According to the report, the school needs to address barriers of multiple levels of leadership.
“Our school of nursing was the most hierarchical they’d seen,” Ensign said. “We were overboard on hierarchy. That made it cumbersome for them to tease out what was going on.”
The consultants’ findings weren’t a surprise to Ensign and some of her colleagues, she said.
“A lot of what has gotten us into this pickle is a lack of clear leadership,” Ensign said. “Yes, there have been some significant budget challenges that are outside of our control, but leadership has not been clear and contentious. … It still is unclear how our school is going to be led this year.”
Salmon, who has been dean since 2008, announced her resignation prior to the report’s results in May and will only remain in her position until June 2012. She will remain a faculty member at the UW, where she says she can focus on global and public health issues, the reason she says she first came to the university.
“I’m not doing what I came to do,” Salmon said. “[However] I’m in the most uniquely ideal position.
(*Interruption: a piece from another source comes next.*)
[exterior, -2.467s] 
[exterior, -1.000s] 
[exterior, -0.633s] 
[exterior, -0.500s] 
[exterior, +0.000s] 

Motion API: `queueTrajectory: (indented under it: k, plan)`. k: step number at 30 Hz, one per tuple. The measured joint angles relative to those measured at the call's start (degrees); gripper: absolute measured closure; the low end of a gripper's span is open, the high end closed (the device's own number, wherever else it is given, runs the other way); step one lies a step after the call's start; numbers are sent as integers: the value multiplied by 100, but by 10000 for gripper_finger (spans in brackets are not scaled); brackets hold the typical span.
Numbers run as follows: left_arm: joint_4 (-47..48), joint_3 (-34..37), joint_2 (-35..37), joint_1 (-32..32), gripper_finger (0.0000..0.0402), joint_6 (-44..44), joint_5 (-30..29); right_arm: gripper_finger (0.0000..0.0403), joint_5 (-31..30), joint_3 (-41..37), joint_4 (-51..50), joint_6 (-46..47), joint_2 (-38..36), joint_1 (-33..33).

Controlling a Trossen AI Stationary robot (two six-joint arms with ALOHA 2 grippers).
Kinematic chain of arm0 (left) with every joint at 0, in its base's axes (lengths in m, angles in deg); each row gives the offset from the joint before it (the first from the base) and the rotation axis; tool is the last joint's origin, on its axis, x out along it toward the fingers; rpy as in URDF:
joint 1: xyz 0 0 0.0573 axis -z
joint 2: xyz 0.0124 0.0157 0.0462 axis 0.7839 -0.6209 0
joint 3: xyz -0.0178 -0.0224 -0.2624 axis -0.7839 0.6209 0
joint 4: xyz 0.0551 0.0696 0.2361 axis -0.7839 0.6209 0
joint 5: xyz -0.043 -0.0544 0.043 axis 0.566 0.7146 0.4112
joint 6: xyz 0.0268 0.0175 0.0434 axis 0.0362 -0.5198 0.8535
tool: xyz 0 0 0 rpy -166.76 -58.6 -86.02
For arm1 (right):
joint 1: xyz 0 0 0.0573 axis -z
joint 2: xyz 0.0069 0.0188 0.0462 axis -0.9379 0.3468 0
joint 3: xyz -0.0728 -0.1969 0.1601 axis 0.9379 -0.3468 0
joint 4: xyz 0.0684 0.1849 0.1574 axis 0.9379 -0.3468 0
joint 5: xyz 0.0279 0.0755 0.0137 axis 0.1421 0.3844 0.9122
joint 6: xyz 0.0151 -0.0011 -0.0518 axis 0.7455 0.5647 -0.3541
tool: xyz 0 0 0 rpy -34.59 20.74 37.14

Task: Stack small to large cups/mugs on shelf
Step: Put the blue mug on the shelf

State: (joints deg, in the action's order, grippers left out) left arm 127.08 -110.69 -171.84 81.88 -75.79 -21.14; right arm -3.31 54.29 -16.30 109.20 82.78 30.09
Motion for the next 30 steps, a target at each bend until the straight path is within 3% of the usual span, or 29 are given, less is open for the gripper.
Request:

I’m committed to improving the future of the school. … I can be more of a midwife in the process.”
Ruth Johnston, associate vice president of finance and facilities, said that the consultants tackled the job on a short timeline, so the results weren’t extremely specific.
“They did a pretty broad brush in a short amount of time to uncover the big issues,” Johnston said. “I think they did a good job of identifying what needs to be addressed.”
Johnston said that the consultant’s timeline was short because the School of Nursing wanted the results by the end of the academic year.
The report said that the school needed to “articulate a vision of an inspiring, hopeful future for the school as a whole.”
The school will be looking at cutting specialties and working on collaborative programs, including a doctoral program with Washington State University.
“We will be smaller,” Salmon said. “We will be more strategic and we will be stronger. We will be deliberate in our use of resources. I will not have lost sight of excellence and commitment to serve the state.”
Johnston will be spending 75 percent of her time next year working on the school’s restructure as a special assistant to the provost. There is a strategic plan in place, and workgroups will include faculty on future decisions.
“The faculty of the school is going to be integrally involved with all of these work groups,” Johnston said. “We’re getting geared up to work on it.”
She said there’s a lot of work to do and it’s key to create a sustainable academic business plan.
“Anything around aligning the curriculum to the budget is absolutely critical,” Johnston said. “The school has to be able to afford what it wants to do.”
Although budget cuts will be plaguing all the departments at the UW in the next year, Salmon said that she thought the nursing school’s rank and reputation are helping it to bear a little less of the burden.
“We are a point of great distinction and well-deserved pride in the university,” Salmon said. “You invest in those programs and schools that make you proud.”
Salmon said that students continue to be at the center of the school’s concerns for the future. She said that the assessment was a difficult but necessary process.
“What we did is what is done in nursing and healthcare everyday,” Salmon said. “We did an assessment and decided what needed to be done to make improvements.”